So I have been out of the office for 3 weeks...the first to take care of my sick 2-year old son, but the next two to write and basically move myself into the zone of finishing this dissertation. It has been a grind, but also a lovely experience to just be researching, interviewing, thinking and doing at least a lil bit of writing. Now-well, I gots to go back to the gig. It is always difficult after being out for a while to get back into the saddle-but I have to hit the ground running. There is a lot of different moving parts at my job and well I have to get everything in order and quickly. I may not be there, so much mentally right now but it is where I have to be.
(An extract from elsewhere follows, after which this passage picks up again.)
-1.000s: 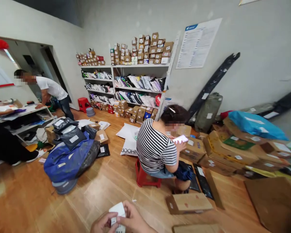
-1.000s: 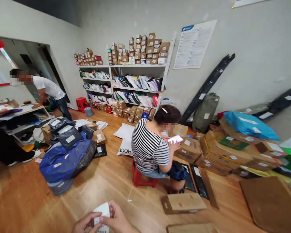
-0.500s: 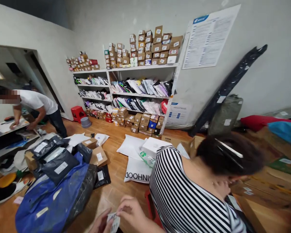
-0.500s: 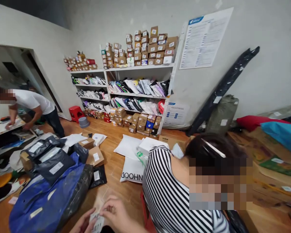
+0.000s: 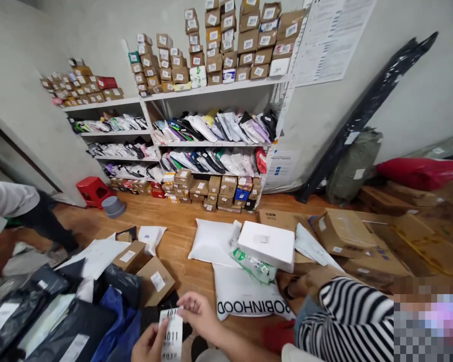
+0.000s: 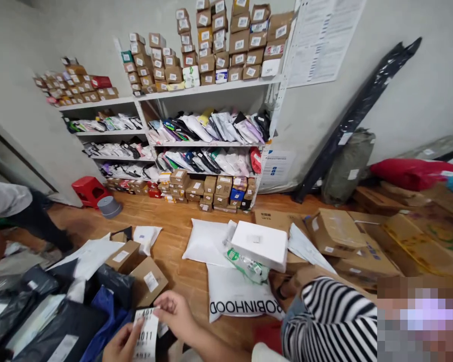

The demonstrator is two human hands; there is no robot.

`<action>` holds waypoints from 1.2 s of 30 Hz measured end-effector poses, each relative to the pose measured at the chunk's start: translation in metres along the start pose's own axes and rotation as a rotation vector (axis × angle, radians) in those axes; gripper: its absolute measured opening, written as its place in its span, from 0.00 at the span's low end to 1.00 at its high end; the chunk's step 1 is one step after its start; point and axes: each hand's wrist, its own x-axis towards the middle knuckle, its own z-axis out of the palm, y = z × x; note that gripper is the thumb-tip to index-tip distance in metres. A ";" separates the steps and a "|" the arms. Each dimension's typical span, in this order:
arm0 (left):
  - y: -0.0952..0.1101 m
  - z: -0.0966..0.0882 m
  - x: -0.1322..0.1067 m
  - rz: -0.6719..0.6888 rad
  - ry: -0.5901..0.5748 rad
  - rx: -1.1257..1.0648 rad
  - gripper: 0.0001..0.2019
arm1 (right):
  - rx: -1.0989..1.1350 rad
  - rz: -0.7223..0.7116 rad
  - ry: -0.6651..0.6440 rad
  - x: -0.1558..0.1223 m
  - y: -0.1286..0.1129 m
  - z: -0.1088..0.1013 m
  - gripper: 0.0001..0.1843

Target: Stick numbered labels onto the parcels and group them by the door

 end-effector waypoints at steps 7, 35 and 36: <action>0.072 0.061 0.173 -0.015 -0.485 -0.175 0.30 | -0.054 -0.074 0.292 0.125 -0.041 -0.062 0.27; 0.196 0.246 0.434 0.062 -0.609 -0.217 0.26 | -0.154 -0.219 0.492 0.381 -0.142 -0.192 0.22; 0.194 0.251 0.437 0.069 -0.625 -0.204 0.26 | -0.160 -0.220 0.508 0.381 -0.142 -0.195 0.22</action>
I have spent an inordinate amount of time on here trying to get my mind right...this is sort of like my safe space. In between words and sentences...consonants and punctuation-I am free in this space. Writing just whatever comes to mind. That is even what I have been doing with the dissertation, however it comes to mind. Tomorrow...well, it will be different. The difference for me is though, well, I have to approach it all in a different way. Only take on what I feel I can handle in a particular moment. Understand that it is not about me, but the process of getting work done. Empower others. Lastly, don't take it all so seriously.
Prayerfully I can listen more, talk less, and just allow myself to fall back into to work. Another hour it will be a new day. Not back to the same, but on to a more positive perspective. Pray for me yall.